• [Problem statement]
Stopping at the line that holds "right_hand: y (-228", repeat the lines below exactly, starting from the very first and including that final line.

Data extracted from a collection:
===

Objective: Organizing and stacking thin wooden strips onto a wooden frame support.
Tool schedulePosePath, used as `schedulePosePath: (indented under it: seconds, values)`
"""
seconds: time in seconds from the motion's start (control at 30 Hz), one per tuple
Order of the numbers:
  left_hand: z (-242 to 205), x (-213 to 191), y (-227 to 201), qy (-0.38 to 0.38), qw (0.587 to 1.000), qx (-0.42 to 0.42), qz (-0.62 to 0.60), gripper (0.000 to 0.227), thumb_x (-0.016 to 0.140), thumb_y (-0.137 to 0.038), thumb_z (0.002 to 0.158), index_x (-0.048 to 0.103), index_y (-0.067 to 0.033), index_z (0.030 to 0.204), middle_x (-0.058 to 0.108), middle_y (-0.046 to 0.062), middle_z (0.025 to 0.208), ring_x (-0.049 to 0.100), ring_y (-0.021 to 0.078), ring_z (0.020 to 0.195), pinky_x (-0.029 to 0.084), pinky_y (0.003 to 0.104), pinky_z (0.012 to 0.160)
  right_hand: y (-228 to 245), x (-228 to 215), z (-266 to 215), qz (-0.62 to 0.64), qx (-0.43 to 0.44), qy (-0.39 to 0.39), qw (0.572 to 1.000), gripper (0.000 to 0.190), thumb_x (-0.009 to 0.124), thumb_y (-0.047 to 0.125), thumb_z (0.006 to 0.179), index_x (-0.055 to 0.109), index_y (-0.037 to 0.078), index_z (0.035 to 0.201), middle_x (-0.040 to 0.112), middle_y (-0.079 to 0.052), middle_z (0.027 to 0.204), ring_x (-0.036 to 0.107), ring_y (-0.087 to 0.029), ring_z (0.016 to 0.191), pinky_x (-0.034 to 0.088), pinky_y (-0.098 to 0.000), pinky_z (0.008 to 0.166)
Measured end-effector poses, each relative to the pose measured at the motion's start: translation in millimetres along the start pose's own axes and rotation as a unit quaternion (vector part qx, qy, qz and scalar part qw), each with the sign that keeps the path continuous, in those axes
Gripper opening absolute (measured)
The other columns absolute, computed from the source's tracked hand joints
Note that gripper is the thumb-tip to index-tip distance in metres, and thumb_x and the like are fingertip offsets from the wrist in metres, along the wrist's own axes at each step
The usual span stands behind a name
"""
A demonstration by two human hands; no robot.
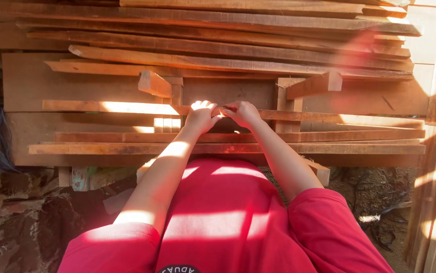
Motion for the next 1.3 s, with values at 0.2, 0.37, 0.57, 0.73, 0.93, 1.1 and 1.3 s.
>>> schedulePosePath:
  seconds: [0.2, 0.37, 0.57, 0.73, 0.93, 1.1, 1.3]
  values:
    - [-45.0, -0.6, -15.8, 0.033, 0.996, -0.015, -0.076, 0.058, 0.064, -0.052, 0.097, 0.059, -0.0176, 0.143, 0.063, 0.007, 0.139, 0.052, 0.0288, 0.136, 0.036, 0.044, 0.116, -1.9, 18.7, -31.9, -0.031, -0.042, -0.051, 0.997, 0.042, 0.065, 0.056, 0.089, 0.077, 0.029, 0.12, 0.077, -0.005, 0.108, 0.07, -0.031, 0.106, 0.053, -0.0479, 0.093]
    - [-84.4, 2.5, -30.4, -0.013, 0.998, 0.007, -0.056, 0.068, 0.066, -0.052, 0.095, 0.049, -0.0138, 0.148, 0.05, 0.009, 0.148, 0.04, 0.0304, 0.144, 0.029, 0.05, 0.122, -22.9, 43.9, -29.0, -0.044, -0.078, -0.087, 0.992, 0.038, 0.064, 0.051, 0.095, 0.076, 0.024, 0.119, 0.078, -0.003, 0.101, 0.071, -0.027, 0.101, 0.053, -0.042, 0.092]
    - [-139.2, 12.4, -39.3, -0.038, 0.996, 0.073, 0.02, 0.07, 0.062, -0.061, 0.093, 0.051, -0.0185, 0.147, 0.039, 0.004, 0.154, 0.033, 0.0275, 0.144, 0.037, 0.047, 0.113, -13.4, 37.3, -39.7, -0.052, -0.101, -0.076, 0.991, 0.043, 0.061, 0.051, 0.099, 0.074, 0.018, 0.123, 0.077, -0.005, 0.105, 0.069, -0.028, 0.104, 0.05, -0.0432, 0.094]
    - [-142.8, 26.7, -32.3, -0.035, 0.996, 0.074, 0.029, 0.07, 0.071, -0.053, 0.088, 0.052, -0.0203, 0.147, 0.039, 0.004, 0.155, 0.034, 0.0271, 0.145, 0.042, 0.042, 0.109, -18.6, 48.6, -29.7, -0.06, -0.092, -0.061, 0.992, 0.043, 0.059, 0.053, 0.1, 0.073, 0.021, 0.125, 0.076, -0.002, 0.106, 0.068, -0.025, 0.105, 0.048, -0.0419, 0.095]
    - [-139.9, 35.3, -28.7, -0.093, 0.992, 0.077, 0.041, 0.065, 0.071, -0.041, 0.086, 0.053, -0.0252, 0.147, 0.049, 0.002, 0.131, 0.043, 0.0245, 0.131, 0.043, 0.041, 0.105, -21.2, 54.2, -31.5, -0.148, -0.116, -0.079, 0.979, 0.043, 0.055, 0.053, 0.099, 0.068, 0.02, 0.123, 0.071, -0.004, 0.108, 0.066, -0.027, 0.107, 0.046, -0.0442, 0.098]
    - [-147.9, 18.7, -22.0, -0.063, 0.99, 0.124, 0.024, 0.055, 0.069, -0.039, 0.091, 0.055, -0.0225, 0.14, 0.054, 0.001, 0.133, 0.048, 0.0226, 0.132, 0.04, 0.042, 0.11, -9.7, 50.2, -41.8, -0.179, -0.126, -0.093, 0.971, 0.046, 0.064, 0.052, 0.092, 0.06, 0.017, 0.123, 0.065, -0.005, 0.108, 0.064, -0.028, 0.11, 0.045, -0.0458, 0.098]
    - [-159.1, 30.8, -1.1, -0.162, 0.974, 0.151, 0.058, 0.053, 0.068, -0.04, 0.092, 0.056, -0.0265, 0.142, 0.055, -0.001, 0.134, 0.05, 0.0199, 0.132, 0.034, 0.045, 0.119, 7.0, 39.3, -68.9, -0.105, -0.132, -0.046, 0.985, 0.038, 0.068, 0.048, 0.094, 0.055, 0.016, 0.109, 0.074, -0.011, 0.096, 0.07, -0.033, 0.1, 0.042, -0.044, 0.097]
Point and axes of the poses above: each hand's wrist, its own z-axis towards the middle knuckle, its own x-axis out of the palm, y = z × x, the point moved 5 cm from there along z, towards the middle knuckle
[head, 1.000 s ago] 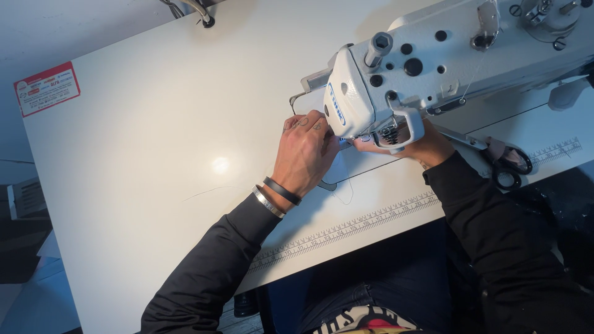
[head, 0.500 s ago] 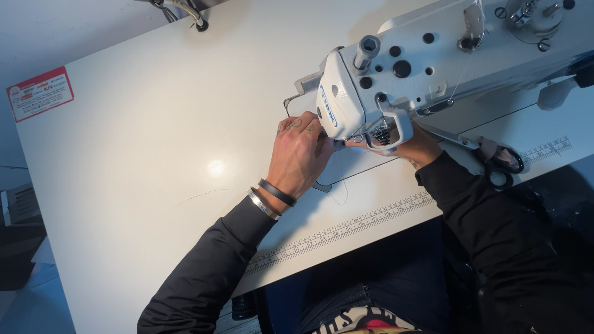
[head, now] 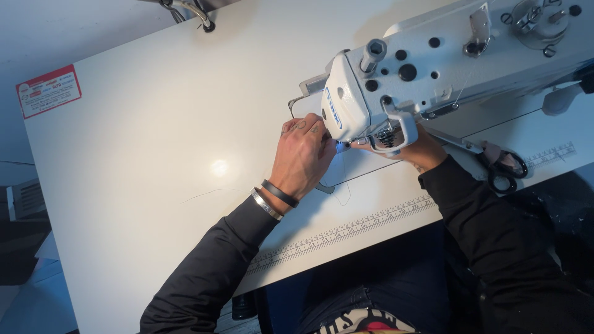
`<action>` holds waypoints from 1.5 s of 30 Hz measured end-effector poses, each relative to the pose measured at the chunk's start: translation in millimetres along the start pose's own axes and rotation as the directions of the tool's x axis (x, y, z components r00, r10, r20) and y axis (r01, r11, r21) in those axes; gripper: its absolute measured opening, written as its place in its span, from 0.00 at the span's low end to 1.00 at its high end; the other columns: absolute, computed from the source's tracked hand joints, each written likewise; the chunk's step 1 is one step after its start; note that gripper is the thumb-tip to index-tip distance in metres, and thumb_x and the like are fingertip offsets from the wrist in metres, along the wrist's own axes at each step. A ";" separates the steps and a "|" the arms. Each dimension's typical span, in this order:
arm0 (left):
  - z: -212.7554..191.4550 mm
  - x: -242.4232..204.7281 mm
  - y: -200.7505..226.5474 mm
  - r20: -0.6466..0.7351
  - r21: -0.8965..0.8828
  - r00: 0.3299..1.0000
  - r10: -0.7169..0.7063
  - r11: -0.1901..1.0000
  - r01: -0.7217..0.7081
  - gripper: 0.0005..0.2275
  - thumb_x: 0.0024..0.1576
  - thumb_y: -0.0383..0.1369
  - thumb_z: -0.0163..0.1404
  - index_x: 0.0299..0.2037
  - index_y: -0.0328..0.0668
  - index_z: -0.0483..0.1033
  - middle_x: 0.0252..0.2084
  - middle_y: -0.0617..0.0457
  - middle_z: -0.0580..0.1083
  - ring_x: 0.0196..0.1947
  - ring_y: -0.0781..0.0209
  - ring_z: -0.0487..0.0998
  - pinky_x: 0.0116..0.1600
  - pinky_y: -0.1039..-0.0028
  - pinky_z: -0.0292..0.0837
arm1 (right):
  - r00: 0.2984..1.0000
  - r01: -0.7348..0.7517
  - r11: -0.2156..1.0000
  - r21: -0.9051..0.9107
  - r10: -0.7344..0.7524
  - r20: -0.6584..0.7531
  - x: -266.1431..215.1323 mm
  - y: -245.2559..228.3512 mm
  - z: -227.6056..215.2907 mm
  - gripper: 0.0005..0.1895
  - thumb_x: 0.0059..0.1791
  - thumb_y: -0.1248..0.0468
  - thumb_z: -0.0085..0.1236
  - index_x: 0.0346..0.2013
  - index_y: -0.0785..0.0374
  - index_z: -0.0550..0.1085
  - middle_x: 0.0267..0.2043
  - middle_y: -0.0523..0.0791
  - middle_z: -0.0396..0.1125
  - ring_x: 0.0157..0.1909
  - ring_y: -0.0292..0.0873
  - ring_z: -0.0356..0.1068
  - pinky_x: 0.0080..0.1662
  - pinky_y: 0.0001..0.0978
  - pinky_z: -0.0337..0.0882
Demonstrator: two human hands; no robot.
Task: Threading a needle on an industrial sewing machine and preparing leather pieces.
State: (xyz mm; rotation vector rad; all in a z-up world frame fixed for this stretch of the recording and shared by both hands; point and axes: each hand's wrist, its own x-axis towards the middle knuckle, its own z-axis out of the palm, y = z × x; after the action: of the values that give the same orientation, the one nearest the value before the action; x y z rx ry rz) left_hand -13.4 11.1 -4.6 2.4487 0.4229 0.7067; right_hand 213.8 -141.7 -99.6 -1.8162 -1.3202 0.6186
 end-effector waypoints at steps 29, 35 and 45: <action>-26.4 -16.2 9.9 -0.013 -0.135 0.993 -0.119 0.984 0.116 0.03 0.53 0.23 0.54 0.34 0.36 0.74 0.34 0.50 0.74 0.31 0.54 0.77 0.44 0.67 0.74 | 1.000 -0.025 0.926 -0.376 0.029 0.006 -6.9 -54.8 -21.7 0.28 0.42 0.50 0.74 0.47 0.65 0.77 0.42 0.51 0.75 0.43 0.54 0.75 0.45 0.43 0.74; -66.1 -39.2 62.1 0.107 -0.297 0.939 -0.327 0.891 0.344 0.02 0.56 0.26 0.55 0.36 0.39 0.77 0.37 0.52 0.78 0.26 0.60 0.76 0.32 0.74 0.72 | 0.972 0.236 0.913 -0.331 -0.221 0.083 -60.2 -159.0 -61.0 0.13 0.43 0.59 0.71 0.39 0.58 0.81 0.39 0.43 0.75 0.36 0.39 0.76 0.35 0.30 0.76; -98.3 -40.3 122.8 0.299 -0.347 0.917 -0.263 0.865 0.362 0.03 0.57 0.30 0.58 0.38 0.41 0.80 0.32 0.53 0.77 0.22 0.65 0.71 0.31 0.75 0.67 | 0.845 0.494 0.785 -0.375 -0.535 -0.006 -92.9 -244.7 -46.2 0.15 0.42 0.68 0.71 0.43 0.60 0.79 0.40 0.41 0.67 0.41 0.42 0.71 0.41 0.35 0.74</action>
State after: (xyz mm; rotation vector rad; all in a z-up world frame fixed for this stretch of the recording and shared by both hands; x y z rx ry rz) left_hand -84.3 -63.2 121.2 1.9835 0.5124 0.3080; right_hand 82.2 -207.8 121.6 -1.6142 -1.8472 -0.0335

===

• [Response below]
Objective: Organizing and stacking thin wooden strips onto a wooden frame support.
Tool schedulePosePath, used as `schedulePosePath: (indented under it: seconds, values)`
"""
seconds: time in seconds from the motion's start (control at 30 Hz), one per tuple
Order of the numbers:
  left_hand: z (-242 to 205), x (-213 to 191), y (-227 to 201), qy (-0.38 to 0.38), qw (0.587 to 1.000), qx (-0.42 to 0.42), qz (-0.62 to 0.60), gripper (0.000 to 0.227), thumb_x (-0.016 to 0.140), thumb_y (-0.137 to 0.038), thumb_z (0.002 to 0.158), index_x (-0.048 to 0.103), index_y (-0.067 to 0.033), index_z (0.030 to 0.204), middle_x (-0.058 to 0.108), middle_y (-0.046 to 0.062), middle_z (0.025 to 0.208), ring_x (-0.049 to 0.100), ring_y (-0.021 to 0.078), ring_z (0.020 to 0.195), pinky_x (-0.029 to 0.084), pinky_y (0.003 to 0.104), pinky_z (0.012 to 0.160)
  right_hand: y (-228 to 245), x (-228 to 215), z (-266 to 215), qz (-0.62 to 0.64), qx (-0.43 to 0.44), qy (-0.39 to 0.39), qw (0.572 to 1.000), gripper (0.000 to 0.190), thumb_x (-0.009 to 0.124), thumb_y (-0.047 to 0.125), thumb_z (0.006 to 0.179), index_x (-0.055 to 0.109), index_y (-0.037 to 0.078), index_z (0.035 to 0.201), middle_x (-0.040 to 0.112), middle_y (-0.079 to 0.052), middle_z (0.027 to 0.204), ring_x (-0.036 to 0.107), ring_y (-0.087 to 0.029), ring_z (0.016 to 0.191), pinky_x (-0.034 to 0.088), pinky_y (-0.098 to 0.000), pinky_z (0.008 to 0.166)

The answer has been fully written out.